AI tooling is creating a 'fluid model' where any employee, regardless of role, can potentially ship code. This dramatically expands the design system team's responsibility, which must now create tooling and guardrails to support a much broader and less technical user base across the entire organization.

The conversation around Agentic AI has matured beyond abstract policies. The consensus among consultancies, tech firms, and academics is that effective governance requires embedding controls, like access management and validation, directly into the system's architecture as a core design principle.
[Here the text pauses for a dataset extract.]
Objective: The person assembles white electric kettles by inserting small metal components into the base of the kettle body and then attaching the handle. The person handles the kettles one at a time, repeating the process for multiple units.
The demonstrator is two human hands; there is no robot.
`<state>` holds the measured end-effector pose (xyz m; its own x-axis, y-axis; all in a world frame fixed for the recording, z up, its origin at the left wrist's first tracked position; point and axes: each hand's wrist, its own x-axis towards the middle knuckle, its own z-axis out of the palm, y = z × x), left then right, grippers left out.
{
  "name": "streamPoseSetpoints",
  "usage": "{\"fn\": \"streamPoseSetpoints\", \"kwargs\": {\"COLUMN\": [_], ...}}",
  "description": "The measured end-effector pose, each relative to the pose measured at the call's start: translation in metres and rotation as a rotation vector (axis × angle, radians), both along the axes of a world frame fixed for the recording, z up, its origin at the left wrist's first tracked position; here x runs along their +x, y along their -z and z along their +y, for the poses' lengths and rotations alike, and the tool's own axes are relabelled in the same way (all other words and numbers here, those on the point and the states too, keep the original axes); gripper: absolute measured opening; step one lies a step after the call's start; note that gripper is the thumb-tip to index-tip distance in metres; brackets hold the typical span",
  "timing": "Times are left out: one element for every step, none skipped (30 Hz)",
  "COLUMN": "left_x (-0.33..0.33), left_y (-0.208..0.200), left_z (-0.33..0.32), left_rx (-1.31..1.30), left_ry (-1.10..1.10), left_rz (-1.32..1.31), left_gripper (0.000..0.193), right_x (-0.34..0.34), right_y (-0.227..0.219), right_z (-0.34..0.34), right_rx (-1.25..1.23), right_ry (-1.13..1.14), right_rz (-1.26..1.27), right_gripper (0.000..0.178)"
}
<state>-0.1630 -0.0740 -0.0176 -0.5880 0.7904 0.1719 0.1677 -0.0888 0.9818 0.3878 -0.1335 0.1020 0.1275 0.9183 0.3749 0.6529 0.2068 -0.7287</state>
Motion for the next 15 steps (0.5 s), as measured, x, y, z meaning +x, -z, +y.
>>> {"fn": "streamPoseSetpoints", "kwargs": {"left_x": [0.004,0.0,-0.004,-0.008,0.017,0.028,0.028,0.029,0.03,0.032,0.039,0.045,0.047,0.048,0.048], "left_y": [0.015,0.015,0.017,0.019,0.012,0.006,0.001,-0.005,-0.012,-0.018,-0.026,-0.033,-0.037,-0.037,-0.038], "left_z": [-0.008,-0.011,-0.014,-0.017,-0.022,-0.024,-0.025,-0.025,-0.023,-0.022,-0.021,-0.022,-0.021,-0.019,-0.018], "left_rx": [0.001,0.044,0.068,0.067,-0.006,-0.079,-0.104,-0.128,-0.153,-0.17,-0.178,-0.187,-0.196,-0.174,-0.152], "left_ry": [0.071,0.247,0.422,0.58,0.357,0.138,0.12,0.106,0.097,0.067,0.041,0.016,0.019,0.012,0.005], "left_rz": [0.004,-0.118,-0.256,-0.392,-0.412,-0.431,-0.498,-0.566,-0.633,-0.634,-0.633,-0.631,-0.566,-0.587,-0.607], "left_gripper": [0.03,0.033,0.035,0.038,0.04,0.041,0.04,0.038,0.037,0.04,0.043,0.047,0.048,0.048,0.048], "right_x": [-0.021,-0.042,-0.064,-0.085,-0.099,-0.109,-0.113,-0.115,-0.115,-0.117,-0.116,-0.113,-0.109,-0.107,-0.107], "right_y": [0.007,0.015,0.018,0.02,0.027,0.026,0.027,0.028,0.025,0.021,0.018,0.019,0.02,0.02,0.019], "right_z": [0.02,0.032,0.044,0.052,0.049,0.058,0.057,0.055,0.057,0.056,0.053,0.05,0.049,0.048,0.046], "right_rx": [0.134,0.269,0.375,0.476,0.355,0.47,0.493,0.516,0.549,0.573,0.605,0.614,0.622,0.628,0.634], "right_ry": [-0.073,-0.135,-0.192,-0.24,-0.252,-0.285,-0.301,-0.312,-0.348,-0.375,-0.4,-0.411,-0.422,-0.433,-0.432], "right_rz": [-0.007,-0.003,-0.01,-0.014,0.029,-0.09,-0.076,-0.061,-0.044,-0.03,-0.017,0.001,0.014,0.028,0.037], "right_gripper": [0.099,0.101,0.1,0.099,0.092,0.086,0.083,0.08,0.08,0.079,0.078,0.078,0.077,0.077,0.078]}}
When using AI for complex but solved problems (like user permissions), don't jump straight to code generation. First, use the AI as a research assistant to find the established architectural patterns used by major companies. This ensures you're building on a proven foundation rather than a novel, flawed solution.

To build a truly AI-native engineering team, Artemis makes technical architecture decisions based on a primary question: will this choice increase or decrease the likelihood of AI tools generating correct answers? This optimizes the entire system for AI-assisted development and debugging.

Create a clear chain of command for AI agents. Allow a primary "builder" agent to spawn sub-agents for specific tasks, but hold it directly responsible for their output. The "reviewer" or quality agent, however, should be a singleton with no subordinates, acting as a final, singular gatekeeper like a principal engineer.